* Prompt *
In the records below, find the lines that include "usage" and copy each.

* Input data *

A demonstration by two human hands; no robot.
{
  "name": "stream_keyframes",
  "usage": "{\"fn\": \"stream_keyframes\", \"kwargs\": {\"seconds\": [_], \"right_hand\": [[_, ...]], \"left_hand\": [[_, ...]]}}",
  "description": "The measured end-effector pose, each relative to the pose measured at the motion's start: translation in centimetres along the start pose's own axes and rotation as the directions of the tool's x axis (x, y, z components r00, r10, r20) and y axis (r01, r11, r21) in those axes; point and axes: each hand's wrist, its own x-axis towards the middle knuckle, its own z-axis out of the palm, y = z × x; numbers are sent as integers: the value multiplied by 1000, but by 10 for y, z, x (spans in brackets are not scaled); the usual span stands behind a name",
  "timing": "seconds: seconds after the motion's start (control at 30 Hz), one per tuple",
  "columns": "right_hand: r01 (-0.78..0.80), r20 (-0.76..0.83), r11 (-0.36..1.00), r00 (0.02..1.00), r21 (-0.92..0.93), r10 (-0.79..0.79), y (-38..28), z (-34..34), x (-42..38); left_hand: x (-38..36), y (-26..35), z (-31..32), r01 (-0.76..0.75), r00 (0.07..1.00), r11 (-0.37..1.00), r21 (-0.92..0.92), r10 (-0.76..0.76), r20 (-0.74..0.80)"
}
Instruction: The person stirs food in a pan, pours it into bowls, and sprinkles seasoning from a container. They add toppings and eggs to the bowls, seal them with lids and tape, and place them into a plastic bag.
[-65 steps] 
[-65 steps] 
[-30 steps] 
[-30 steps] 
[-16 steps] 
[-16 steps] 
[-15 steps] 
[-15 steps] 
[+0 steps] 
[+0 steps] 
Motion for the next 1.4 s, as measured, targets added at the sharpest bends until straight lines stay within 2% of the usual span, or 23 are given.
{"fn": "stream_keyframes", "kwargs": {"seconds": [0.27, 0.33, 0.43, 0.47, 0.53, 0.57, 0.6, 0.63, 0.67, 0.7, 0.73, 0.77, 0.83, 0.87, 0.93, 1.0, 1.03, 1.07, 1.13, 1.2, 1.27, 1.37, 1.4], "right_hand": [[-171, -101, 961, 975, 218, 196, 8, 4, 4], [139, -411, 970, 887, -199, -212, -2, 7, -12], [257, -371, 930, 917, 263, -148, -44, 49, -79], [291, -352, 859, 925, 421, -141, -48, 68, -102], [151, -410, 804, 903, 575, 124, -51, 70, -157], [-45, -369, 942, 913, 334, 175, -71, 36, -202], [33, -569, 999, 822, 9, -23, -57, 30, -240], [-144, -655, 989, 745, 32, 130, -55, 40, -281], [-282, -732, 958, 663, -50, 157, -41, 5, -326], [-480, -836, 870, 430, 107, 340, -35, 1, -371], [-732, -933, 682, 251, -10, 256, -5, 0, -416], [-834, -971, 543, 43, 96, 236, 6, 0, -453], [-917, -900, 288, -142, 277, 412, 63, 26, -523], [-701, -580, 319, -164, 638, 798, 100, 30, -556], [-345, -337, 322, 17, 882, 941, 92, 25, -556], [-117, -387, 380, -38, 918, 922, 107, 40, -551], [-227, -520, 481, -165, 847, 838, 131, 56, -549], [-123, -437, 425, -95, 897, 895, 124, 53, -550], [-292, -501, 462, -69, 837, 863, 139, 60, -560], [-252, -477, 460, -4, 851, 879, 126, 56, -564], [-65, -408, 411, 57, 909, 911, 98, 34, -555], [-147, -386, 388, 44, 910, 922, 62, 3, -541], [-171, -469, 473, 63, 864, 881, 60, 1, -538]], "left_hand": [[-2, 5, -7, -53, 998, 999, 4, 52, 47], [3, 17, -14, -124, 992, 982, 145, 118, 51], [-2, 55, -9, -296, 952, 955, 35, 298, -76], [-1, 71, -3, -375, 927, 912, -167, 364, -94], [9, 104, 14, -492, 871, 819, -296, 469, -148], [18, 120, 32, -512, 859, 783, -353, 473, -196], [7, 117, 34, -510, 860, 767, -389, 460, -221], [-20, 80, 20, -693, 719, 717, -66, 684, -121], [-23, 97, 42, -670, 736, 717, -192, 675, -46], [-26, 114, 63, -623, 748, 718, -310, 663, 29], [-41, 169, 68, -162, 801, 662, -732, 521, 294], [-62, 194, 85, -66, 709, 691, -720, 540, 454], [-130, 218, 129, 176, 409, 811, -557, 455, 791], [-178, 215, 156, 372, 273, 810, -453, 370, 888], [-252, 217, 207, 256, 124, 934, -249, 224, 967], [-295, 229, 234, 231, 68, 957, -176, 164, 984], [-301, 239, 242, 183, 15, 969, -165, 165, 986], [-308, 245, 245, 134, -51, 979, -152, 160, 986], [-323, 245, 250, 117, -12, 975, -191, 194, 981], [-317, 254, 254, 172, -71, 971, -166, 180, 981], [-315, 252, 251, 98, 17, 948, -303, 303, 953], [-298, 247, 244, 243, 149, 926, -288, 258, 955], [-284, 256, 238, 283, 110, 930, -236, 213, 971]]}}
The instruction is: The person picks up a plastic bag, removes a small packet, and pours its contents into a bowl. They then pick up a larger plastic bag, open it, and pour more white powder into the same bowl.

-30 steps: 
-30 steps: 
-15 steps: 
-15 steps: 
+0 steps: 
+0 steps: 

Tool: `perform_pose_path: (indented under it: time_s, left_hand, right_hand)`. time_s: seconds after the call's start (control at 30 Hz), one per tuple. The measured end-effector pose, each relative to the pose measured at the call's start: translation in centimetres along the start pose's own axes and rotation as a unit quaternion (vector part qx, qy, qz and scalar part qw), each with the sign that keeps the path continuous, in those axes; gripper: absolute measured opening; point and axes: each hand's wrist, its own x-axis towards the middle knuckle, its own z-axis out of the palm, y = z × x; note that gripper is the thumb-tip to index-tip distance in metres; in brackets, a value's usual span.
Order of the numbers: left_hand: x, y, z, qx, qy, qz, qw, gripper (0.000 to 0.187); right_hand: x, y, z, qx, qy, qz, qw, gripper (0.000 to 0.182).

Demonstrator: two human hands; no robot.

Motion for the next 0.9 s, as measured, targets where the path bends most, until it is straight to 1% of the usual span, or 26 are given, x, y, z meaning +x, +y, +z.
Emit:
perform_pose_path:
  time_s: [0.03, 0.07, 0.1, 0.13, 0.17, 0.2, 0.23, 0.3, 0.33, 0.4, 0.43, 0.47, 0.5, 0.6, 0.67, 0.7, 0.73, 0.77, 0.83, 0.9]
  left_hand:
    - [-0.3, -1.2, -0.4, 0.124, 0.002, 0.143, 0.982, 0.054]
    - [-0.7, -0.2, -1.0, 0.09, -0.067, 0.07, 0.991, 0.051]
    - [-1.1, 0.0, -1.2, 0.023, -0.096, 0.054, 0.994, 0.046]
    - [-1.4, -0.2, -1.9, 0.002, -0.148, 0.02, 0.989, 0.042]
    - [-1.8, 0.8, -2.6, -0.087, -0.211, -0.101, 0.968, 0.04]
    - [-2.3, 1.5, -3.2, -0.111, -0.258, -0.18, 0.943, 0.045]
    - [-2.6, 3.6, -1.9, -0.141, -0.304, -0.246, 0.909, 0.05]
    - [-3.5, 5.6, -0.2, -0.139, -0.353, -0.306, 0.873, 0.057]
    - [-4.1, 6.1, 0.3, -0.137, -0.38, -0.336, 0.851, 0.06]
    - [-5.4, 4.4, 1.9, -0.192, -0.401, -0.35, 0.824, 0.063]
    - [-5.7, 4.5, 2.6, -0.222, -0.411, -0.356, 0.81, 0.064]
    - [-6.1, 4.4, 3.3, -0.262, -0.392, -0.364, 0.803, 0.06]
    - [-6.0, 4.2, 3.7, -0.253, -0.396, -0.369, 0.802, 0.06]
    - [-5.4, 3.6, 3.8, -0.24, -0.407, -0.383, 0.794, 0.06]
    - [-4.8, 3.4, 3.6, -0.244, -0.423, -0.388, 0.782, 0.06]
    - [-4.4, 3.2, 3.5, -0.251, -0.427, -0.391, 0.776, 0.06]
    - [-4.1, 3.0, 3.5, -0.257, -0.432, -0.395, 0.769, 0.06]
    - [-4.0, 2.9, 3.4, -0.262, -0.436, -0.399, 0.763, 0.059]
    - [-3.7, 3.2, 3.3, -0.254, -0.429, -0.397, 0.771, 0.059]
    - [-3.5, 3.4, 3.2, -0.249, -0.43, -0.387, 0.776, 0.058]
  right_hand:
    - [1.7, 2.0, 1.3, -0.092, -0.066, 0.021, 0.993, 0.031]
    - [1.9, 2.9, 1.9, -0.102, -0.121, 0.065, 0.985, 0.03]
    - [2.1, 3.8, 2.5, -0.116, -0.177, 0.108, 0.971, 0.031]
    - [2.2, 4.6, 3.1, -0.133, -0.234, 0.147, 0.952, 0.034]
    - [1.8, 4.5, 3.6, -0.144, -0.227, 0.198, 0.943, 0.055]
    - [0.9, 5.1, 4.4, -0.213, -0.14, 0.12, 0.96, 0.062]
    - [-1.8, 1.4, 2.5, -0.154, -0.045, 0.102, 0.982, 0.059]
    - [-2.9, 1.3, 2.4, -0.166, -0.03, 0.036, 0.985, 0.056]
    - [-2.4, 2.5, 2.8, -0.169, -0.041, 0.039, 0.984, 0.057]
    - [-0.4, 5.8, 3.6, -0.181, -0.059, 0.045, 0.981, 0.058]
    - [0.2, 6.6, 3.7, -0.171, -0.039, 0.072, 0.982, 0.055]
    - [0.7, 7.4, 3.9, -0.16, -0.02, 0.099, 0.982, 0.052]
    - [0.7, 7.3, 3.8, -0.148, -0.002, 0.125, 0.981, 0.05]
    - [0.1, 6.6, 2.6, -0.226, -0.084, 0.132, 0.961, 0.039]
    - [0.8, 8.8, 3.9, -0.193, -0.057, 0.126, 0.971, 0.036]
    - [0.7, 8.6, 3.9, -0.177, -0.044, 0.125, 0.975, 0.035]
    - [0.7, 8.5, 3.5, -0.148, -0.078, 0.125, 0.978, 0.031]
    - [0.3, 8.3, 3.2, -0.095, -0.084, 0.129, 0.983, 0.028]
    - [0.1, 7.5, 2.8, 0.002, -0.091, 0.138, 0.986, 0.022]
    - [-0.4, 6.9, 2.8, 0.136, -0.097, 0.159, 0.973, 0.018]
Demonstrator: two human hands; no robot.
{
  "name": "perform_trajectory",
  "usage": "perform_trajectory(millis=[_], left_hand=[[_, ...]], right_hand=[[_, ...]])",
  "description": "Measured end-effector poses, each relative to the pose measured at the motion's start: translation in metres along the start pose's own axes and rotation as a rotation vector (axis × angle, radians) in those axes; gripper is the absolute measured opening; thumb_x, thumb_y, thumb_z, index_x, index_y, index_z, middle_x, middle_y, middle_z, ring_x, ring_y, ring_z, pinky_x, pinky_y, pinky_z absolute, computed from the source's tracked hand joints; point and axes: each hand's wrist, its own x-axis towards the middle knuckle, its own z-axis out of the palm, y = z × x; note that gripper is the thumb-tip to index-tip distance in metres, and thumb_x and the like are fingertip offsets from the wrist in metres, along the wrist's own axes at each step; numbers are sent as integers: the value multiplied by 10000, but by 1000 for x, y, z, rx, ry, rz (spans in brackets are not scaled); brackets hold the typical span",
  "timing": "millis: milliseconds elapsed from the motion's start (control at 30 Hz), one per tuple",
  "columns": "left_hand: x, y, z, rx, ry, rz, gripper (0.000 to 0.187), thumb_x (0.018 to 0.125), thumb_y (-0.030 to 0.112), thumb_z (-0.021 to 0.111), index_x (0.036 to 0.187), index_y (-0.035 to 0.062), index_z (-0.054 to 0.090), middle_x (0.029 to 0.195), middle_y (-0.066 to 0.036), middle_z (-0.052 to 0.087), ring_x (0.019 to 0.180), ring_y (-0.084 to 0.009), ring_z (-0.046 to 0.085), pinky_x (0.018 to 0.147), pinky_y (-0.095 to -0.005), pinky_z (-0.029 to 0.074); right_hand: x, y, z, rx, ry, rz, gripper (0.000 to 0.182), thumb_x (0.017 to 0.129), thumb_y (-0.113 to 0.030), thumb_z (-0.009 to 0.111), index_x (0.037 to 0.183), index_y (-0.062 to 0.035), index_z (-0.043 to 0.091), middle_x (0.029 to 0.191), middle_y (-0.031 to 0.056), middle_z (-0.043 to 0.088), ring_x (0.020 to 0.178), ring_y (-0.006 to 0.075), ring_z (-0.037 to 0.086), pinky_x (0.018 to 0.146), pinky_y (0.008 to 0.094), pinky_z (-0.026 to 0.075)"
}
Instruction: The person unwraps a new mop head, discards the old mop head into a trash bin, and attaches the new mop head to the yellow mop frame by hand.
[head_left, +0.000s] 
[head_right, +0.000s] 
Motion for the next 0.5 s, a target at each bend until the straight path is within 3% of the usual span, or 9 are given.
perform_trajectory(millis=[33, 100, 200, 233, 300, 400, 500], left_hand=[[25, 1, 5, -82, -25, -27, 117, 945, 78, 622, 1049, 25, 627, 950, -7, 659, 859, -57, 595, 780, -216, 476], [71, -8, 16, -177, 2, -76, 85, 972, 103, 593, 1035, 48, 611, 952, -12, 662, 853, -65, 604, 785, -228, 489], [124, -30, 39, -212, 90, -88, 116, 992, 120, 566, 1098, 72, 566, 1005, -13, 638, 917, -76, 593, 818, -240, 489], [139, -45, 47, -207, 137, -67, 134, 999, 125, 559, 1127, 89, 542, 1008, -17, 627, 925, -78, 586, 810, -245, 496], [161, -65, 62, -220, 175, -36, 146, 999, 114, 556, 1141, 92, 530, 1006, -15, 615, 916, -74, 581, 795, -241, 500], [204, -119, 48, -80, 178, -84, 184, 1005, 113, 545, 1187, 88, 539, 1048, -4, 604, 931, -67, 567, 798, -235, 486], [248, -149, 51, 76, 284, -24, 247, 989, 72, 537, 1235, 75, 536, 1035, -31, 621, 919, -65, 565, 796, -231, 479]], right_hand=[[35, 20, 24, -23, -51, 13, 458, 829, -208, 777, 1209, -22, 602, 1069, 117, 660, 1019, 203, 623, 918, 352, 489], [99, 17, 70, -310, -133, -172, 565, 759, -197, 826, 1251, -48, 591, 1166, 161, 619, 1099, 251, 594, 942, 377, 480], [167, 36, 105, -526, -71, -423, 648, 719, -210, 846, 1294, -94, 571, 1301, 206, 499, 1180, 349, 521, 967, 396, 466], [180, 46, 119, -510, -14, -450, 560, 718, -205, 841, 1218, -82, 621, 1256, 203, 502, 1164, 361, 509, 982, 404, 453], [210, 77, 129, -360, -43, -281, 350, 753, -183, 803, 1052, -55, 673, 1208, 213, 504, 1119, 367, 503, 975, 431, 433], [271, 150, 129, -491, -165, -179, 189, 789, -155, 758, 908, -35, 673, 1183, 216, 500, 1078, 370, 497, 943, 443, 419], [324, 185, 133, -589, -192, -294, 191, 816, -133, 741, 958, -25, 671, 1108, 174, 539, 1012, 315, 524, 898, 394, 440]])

* Task answer *
  "usage": "{\"fn\": \"stream_keyframes\", \"kwargs\": {\"seconds\": [_], \"right_hand\": [[_, ...]], \"left_hand\": [[_, ...]]}}",
  "usage": "perform_trajectory(millis=[_], left_hand=[[_, ...]], right_hand=[[_, ...]])",

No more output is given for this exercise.